WORK REQUEST
Return each line of the data below that contains the string "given".

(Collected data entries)
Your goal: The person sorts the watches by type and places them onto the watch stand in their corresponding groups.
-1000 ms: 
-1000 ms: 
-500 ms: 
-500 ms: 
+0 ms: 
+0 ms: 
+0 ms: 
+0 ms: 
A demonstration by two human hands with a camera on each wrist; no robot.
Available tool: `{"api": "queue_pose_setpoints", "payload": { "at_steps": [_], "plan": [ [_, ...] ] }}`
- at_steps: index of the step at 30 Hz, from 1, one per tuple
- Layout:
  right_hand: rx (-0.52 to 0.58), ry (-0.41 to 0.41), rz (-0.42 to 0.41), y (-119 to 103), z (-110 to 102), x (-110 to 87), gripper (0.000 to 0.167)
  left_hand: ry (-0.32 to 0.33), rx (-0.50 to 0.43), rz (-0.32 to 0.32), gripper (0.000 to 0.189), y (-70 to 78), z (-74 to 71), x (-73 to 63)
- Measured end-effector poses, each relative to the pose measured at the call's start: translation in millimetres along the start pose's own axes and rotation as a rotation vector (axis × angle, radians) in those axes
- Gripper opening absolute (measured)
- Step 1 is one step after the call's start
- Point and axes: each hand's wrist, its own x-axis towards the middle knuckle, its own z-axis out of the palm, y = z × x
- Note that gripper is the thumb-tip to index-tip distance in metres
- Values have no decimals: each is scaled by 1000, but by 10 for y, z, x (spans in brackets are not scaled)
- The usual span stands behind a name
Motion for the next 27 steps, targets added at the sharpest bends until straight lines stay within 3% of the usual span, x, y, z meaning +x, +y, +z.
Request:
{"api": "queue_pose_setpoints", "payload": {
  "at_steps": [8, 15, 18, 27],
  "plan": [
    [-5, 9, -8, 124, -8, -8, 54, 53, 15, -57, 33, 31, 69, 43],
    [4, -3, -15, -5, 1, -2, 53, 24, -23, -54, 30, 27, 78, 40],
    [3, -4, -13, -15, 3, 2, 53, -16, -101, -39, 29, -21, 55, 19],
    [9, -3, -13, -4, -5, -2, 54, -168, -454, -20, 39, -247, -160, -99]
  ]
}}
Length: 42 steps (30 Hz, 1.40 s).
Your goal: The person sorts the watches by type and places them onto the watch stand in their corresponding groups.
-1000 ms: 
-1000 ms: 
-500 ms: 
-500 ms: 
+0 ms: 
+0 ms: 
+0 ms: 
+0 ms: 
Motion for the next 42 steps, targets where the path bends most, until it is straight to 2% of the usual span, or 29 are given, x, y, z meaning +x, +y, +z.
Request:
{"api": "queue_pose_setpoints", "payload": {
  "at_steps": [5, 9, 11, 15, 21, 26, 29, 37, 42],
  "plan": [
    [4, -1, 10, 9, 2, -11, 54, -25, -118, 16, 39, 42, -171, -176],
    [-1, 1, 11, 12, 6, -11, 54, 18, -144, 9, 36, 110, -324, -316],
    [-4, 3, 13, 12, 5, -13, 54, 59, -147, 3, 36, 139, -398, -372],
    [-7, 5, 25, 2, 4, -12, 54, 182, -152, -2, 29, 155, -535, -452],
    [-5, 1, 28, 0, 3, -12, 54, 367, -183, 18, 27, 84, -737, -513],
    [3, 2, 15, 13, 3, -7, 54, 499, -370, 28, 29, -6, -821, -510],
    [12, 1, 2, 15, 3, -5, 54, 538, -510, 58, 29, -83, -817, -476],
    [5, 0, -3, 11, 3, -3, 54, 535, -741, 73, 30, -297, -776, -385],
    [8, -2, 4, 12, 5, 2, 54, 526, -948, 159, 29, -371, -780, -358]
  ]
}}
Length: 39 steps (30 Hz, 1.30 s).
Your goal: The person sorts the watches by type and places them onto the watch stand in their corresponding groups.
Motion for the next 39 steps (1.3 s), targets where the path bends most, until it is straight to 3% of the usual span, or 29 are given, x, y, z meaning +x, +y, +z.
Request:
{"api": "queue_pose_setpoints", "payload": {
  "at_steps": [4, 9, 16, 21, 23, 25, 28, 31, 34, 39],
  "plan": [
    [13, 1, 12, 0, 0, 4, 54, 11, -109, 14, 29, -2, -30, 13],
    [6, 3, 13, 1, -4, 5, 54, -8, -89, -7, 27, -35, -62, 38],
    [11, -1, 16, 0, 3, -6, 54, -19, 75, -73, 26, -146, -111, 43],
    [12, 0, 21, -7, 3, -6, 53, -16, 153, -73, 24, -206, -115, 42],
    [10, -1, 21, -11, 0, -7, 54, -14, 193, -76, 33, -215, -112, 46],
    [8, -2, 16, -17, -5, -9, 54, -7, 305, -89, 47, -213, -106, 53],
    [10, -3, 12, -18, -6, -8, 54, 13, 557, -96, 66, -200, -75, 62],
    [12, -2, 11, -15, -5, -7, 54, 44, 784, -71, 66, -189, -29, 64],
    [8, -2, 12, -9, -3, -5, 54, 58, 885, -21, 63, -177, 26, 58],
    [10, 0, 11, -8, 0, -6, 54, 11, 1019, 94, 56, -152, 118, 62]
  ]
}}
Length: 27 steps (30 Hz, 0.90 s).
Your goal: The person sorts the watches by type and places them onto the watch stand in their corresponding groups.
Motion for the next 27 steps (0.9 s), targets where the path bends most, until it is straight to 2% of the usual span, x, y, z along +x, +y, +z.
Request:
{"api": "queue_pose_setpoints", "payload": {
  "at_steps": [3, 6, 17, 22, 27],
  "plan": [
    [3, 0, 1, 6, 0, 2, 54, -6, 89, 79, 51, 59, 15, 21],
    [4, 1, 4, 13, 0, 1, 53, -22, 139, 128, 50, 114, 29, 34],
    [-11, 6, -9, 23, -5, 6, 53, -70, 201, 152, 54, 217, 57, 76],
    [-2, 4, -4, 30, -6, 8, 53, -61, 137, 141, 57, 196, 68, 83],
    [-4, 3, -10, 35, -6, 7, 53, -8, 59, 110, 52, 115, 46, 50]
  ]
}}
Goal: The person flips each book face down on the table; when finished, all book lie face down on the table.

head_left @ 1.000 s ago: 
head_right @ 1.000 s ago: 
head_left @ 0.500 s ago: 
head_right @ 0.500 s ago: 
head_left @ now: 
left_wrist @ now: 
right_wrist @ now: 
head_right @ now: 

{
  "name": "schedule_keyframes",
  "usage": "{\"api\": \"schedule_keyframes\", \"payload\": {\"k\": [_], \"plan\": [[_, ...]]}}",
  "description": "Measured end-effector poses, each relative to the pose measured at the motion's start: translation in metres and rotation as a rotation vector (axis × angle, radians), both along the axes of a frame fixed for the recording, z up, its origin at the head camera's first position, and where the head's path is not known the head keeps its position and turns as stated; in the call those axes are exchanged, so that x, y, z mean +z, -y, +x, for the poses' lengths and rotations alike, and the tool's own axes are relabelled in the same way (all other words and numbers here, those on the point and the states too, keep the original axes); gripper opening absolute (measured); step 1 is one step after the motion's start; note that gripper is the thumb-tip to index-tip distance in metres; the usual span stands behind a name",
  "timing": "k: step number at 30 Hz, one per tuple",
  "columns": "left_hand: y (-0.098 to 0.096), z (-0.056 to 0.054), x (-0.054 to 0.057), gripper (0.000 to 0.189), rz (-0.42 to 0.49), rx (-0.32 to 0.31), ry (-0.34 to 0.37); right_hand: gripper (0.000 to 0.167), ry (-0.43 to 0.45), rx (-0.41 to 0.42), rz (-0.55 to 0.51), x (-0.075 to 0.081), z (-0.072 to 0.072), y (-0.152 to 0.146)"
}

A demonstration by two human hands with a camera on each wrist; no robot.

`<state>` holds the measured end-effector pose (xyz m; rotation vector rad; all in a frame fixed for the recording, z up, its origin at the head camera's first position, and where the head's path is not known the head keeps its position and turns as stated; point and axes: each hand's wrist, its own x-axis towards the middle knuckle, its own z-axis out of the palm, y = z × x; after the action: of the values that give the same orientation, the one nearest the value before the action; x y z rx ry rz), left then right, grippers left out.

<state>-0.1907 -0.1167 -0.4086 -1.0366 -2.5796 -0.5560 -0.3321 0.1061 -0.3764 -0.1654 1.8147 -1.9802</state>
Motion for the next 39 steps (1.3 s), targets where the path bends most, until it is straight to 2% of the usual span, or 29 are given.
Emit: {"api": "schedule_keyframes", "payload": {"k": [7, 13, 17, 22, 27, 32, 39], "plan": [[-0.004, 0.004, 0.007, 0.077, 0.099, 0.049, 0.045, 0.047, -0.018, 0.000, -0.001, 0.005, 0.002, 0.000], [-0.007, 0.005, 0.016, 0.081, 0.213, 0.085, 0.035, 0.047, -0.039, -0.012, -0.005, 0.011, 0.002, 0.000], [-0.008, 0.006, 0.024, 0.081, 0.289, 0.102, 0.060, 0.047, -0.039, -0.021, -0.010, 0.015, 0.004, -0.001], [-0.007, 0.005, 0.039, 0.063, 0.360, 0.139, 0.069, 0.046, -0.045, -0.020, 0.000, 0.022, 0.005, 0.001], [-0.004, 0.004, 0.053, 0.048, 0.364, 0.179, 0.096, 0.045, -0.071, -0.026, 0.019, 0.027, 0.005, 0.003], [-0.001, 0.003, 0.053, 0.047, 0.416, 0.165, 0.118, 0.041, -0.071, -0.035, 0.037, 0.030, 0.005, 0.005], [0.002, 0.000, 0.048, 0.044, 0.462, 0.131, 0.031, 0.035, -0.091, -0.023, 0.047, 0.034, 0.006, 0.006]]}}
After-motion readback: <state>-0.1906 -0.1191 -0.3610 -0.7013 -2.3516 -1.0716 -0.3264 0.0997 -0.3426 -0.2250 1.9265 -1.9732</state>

ANSWER FOR THE TASK
Motion for the next 42 steps, targets where the path bends most, until it is straight to 2% of the usual span, or 29 are given, x, y, z meaning +x, +y, +z.
Motion for the next 39 steps (1.3 s), targets where the path bends most, until it is straight to 3% of the usual span, or 29 are given, x, y, z meaning +x, +y, +z.
Motion for the next 39 steps (1.3 s), targets where the path bends most, until it is straight to 2% of the usual span, or 29 are given.

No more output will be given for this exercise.